Count On

A mysterious deal

I came across this self-working piece of simple card magic in an old second-hand book on Patience last Christmas. Although no proof of its working was given, it's simple enough to show why it does. You'll need your 13 times table for this one.

Shuffle a pack of 52 cards. Instruct a member of the audience to deal the cards in the following way, but to make sure that you are out of the room while they do. Deal the top card face up. If it is, say, a 7 then 5 cards must be dealt face down on it to make 12; if it is an ace then 11 cards will be needed, any face card (which are to count as 10) require 2 cards, and so on. The cards dealt on top are to be placed so as not to totally obscure the face-up card. The process should be repeated until either all the cards are used up or (more likely) insufficient cards remain to deal on the current face-up card to make a complete 12. If this happens the facce-up card and the other remaining are to be placed in a separate spares pile. The diagram below shows the result of one such deal, with not enough cards to complete the pile on top of the 6.

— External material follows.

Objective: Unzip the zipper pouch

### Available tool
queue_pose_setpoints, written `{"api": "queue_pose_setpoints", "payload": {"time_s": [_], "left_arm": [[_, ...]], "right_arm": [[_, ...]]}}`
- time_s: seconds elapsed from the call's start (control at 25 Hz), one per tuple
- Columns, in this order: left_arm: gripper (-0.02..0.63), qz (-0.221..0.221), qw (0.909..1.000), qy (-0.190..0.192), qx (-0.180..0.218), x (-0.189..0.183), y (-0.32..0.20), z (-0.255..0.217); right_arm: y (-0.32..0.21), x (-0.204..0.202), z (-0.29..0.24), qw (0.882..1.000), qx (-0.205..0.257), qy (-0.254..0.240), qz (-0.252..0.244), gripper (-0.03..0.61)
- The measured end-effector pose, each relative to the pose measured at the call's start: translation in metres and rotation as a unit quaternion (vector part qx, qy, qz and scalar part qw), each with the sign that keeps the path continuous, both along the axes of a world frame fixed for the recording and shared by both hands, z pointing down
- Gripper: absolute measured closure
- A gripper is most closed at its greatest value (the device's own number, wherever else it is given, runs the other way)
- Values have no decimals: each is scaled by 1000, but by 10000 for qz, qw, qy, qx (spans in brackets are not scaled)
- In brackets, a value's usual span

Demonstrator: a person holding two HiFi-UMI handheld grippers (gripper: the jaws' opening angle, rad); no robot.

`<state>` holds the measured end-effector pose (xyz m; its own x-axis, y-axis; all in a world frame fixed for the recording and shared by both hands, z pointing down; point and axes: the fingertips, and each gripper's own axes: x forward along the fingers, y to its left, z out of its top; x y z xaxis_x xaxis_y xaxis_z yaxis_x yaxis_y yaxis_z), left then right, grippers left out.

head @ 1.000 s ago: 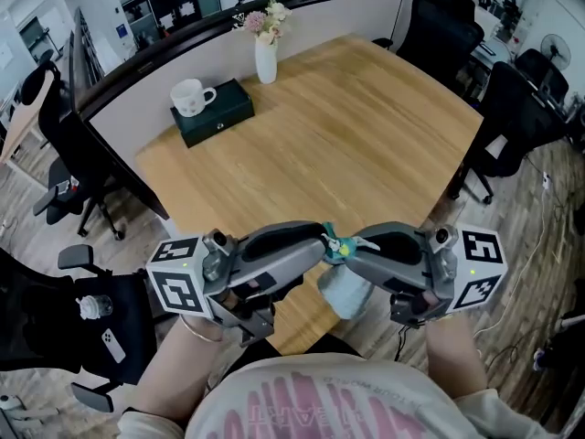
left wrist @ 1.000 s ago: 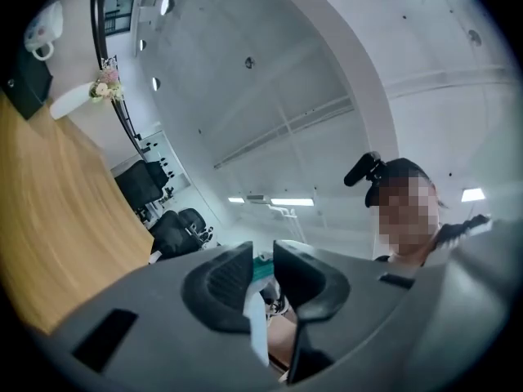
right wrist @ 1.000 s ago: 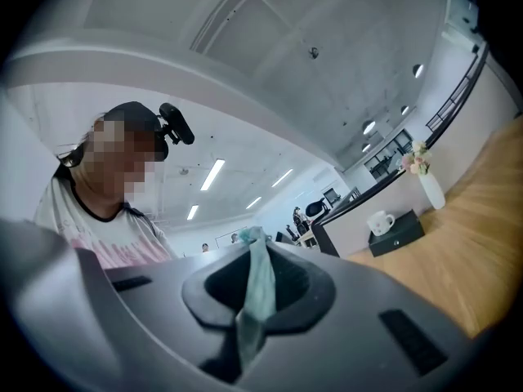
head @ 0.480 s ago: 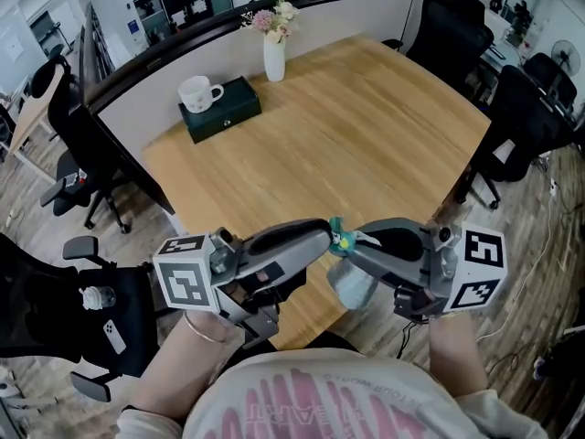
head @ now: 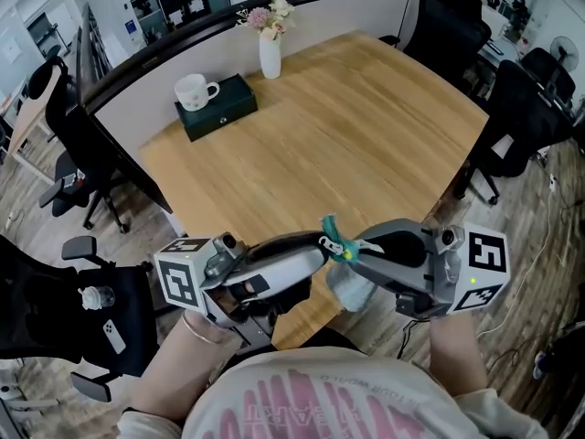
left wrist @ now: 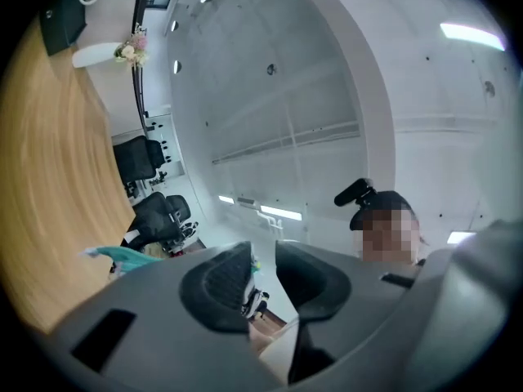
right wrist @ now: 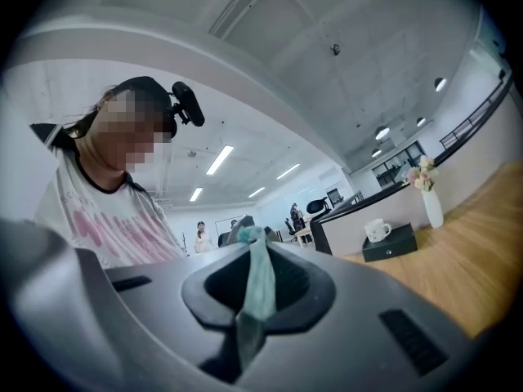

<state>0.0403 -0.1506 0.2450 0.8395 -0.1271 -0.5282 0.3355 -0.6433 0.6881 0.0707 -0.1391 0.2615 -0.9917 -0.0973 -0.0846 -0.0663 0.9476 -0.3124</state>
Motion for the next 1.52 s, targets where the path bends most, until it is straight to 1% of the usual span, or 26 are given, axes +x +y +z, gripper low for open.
{"api": "queue_pose_setpoints", "payload": {"time_s": [0.08,0.16,0.2,0.28,0.32,0.4,0.48,0.6,0.72,0.92,1.04,1.12,1.24,1.52], "left_arm": [[525,-81,9997,-164,174,1,2,2],[543,-171,9990,-353,230,2,2,7],[544,-214,9986,-438,204,3,0,9],[593,-338,9976,-603,75,4,-6,15],[595,-389,9972,-643,-16,4,-9,18],[601,-409,9972,-594,-214,4,-13,21],[605,-384,9974,-517,-329,3,-14,22],[607,-422,9968,-615,-277,0,-16,23],[607,-299,9973,-606,-279,-2,-12,23],[607,-253,9971,-668,-264,-2,-8,25],[607,-340,9955,-803,-378,-5,-12,34],[607,-365,9955,-761,-436,-8,-14,37],[607,-376,9958,-750,-376,-10,-12,36],[607,-550,9935,-949,-314,-18,-16,43]], "right_arm": [[3,0,1,9997,204,152,-9,561],[4,0,3,9990,316,313,10,561],[3,0,5,9987,339,383,30,561],[-1,0,8,9982,325,494,99,561],[-3,0,10,9982,286,510,137,561],[-6,1,11,9988,183,431,170,562],[-4,1,10,9993,160,317,137,565],[3,0,8,9989,375,275,28,568],[11,-1,1,9979,618,126,-121,569],[20,-1,-7,9961,847,15,-249,569],[21,2,-15,9957,847,-246,-279,569],[22,4,-19,9955,829,-344,-299,569],[23,-1,-24,9953,839,-384,-297,569],[29,-2,-33,9932,978,-511,-362,569]]}}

Now the total of the scores on the face-up cards at the bottom of the complete piles is to be found and the piles squared off so that these cards are completely obscured. When you return to the room you will be given the spares, and all you will see is what you see is what you see in the diagram below. From this meagre information you will tell them their total.

Suppose that there are p piles and s spares.

Then we must have: (12 - c1) + 12 - c2) + … + (12 - cp) + p + s = 52

where c₁, c₂,…, c_p are the values of the face-up cards.

From this case we can see that:
c₁ + c₂ + … + c_p = 13p - 52 + s = 13(p - 4) + s.

So, on returning to the room you need to assess the number of piles and spares. Do this casually - examine the spare cards so that it's not too obvious that you're merely counting them. Then,

piles minus four times thirteen plus spares!